As a personal friend of Leonard Miller, Miller said once Dr Roberts confirmed a medical report on a boxer, Leonard Miller would always tell them that the boxers could rely on it.
“Over the years, we became very good friends,” Miller said. “I remember when he was honoured by the Olympic Committee and I had the pleasure of presenting him with his ward.”
After he travelled on his last national team in 2008, Miller said Dr Roberts advised him that he should give some of the other medical professionals a chance to accompany the team.
“Dr Roberts was a gem of the first order,” Miller stated. “He was greatly respected. I remember one time we were in the stadium for a local boxing show and the doctor didn’t make it. We called Dr Roberts and he came right over and conducted the medical aspect so the show could go on.”
Vincent Strachan, the current president of the Bahamas Amateur Boxing Federation, said Dr Roberts was a “giant in the medical field, who did more for boxing than any other doctor and never sought financial reward for his service.”
Former secretary general Alvin Sargent called Dr Roberts a “tremendous individual, whose contributions to the Commonwealth of the Bahamas is immeasurable.
“He was unselfish and would never turn his back on any client whether they had money or not. Dr Roberts has been a personal advisor and mentor from the day I entered boxing. The medical and sporting fraternities have lost a gentle giant.
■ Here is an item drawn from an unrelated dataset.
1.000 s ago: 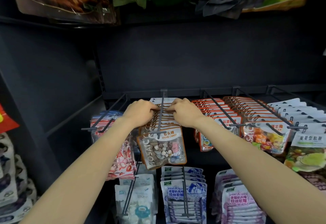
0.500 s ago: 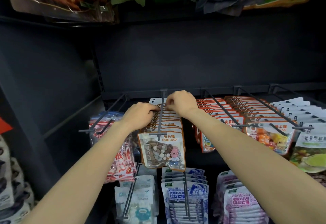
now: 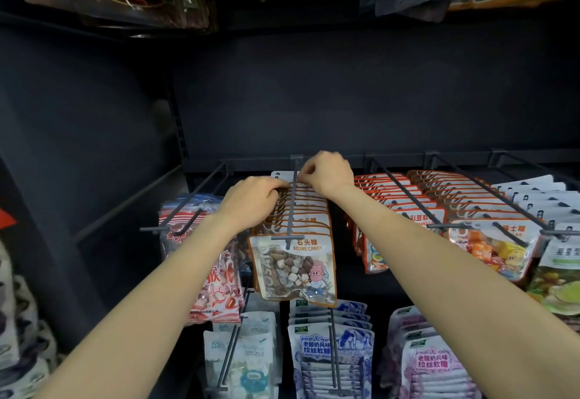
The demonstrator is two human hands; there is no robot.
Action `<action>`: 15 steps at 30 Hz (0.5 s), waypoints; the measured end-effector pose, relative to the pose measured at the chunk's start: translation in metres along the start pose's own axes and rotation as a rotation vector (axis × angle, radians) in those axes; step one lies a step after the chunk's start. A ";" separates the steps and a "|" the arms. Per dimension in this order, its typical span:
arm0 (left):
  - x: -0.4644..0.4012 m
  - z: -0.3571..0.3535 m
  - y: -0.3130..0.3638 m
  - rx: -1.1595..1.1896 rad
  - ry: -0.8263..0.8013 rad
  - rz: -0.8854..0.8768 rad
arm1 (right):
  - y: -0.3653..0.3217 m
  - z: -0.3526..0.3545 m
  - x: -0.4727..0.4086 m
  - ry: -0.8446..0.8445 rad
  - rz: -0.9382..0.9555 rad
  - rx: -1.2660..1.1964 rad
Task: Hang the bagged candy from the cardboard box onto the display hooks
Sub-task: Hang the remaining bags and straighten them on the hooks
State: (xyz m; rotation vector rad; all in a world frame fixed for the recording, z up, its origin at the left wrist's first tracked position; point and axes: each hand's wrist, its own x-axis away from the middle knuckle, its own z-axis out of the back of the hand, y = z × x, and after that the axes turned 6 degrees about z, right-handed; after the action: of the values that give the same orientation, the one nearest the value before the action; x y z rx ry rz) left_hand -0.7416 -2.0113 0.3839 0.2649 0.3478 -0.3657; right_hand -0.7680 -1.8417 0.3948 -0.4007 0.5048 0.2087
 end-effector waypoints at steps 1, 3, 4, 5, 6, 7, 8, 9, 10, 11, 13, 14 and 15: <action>-0.004 0.000 -0.002 0.011 0.054 0.025 | 0.002 -0.001 -0.002 0.018 -0.041 0.000; -0.015 0.002 -0.004 0.018 0.115 0.076 | 0.004 -0.003 -0.006 -0.022 -0.094 0.038; -0.021 0.004 -0.003 0.023 0.099 0.094 | 0.005 -0.004 -0.008 -0.052 -0.107 0.043; -0.026 0.007 -0.001 0.017 0.062 0.105 | 0.007 -0.004 -0.010 -0.076 -0.114 0.033; -0.032 0.008 0.002 -0.002 0.017 0.113 | 0.007 -0.004 -0.011 -0.095 -0.116 0.015; -0.036 0.010 0.004 -0.025 -0.020 0.120 | 0.008 -0.005 -0.012 -0.114 -0.115 -0.010; -0.040 0.010 0.006 -0.044 -0.043 0.127 | 0.009 -0.005 -0.013 -0.130 -0.110 -0.029; -0.044 0.010 0.007 -0.059 -0.051 0.131 | 0.010 -0.006 -0.013 -0.139 -0.104 -0.033; -0.047 0.010 0.006 -0.073 -0.055 0.134 | 0.011 -0.007 -0.013 -0.138 -0.100 -0.024; -0.049 0.010 0.006 -0.084 -0.062 0.134 | 0.011 -0.009 -0.013 -0.130 -0.099 -0.013; -0.053 0.009 0.005 -0.086 -0.074 0.133 | 0.012 -0.010 -0.014 -0.117 -0.101 -0.014; -0.054 0.009 0.004 -0.091 -0.076 0.129 | 0.013 -0.011 -0.015 -0.113 -0.102 -0.022; -0.055 0.008 0.004 -0.101 -0.074 0.121 | 0.013 -0.011 -0.015 -0.114 -0.105 -0.026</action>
State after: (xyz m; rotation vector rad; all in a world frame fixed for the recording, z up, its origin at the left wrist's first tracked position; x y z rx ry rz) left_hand -0.7862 -1.9935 0.4129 0.1719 0.2751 -0.2378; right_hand -0.7897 -1.8360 0.3893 -0.4366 0.3686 0.1359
The Commonwealth of the Bahamas is a much better place because of Dr Patrick Roberts.”
And former lightweight boxer Quincy ‘Thrill-A-Minute’ Pratt said he’s saddened by the loss of Dr Roberts, who conducted his first medical exam when he turned pro in 1989. Pratt called him a “good man.”
Mike Sands, a former 400 metre national record holder turned Bahamas Association of Athletic Associations executive, said through his relationship with the Wisdom brothers, he met Dr Roberts.
“He’s considered one of the pioneers in sports medicine before we really knew what sports medicine was all about,” Sands said. “He was available to give some very sound medical advice way back in the day that proved beneficial to us.
“So he will definitely be sorely missed because he was particularly there for me during my early days of competing. He was always available for consultation in sports medicine.”
Sands, who now serves as the president of the North American, Central American and Caribbean (NACAC) track and field organisation, said it’s a pity that a lot of the young athletes didn’t have the opportunity to glean from the experience of Dr Roberts.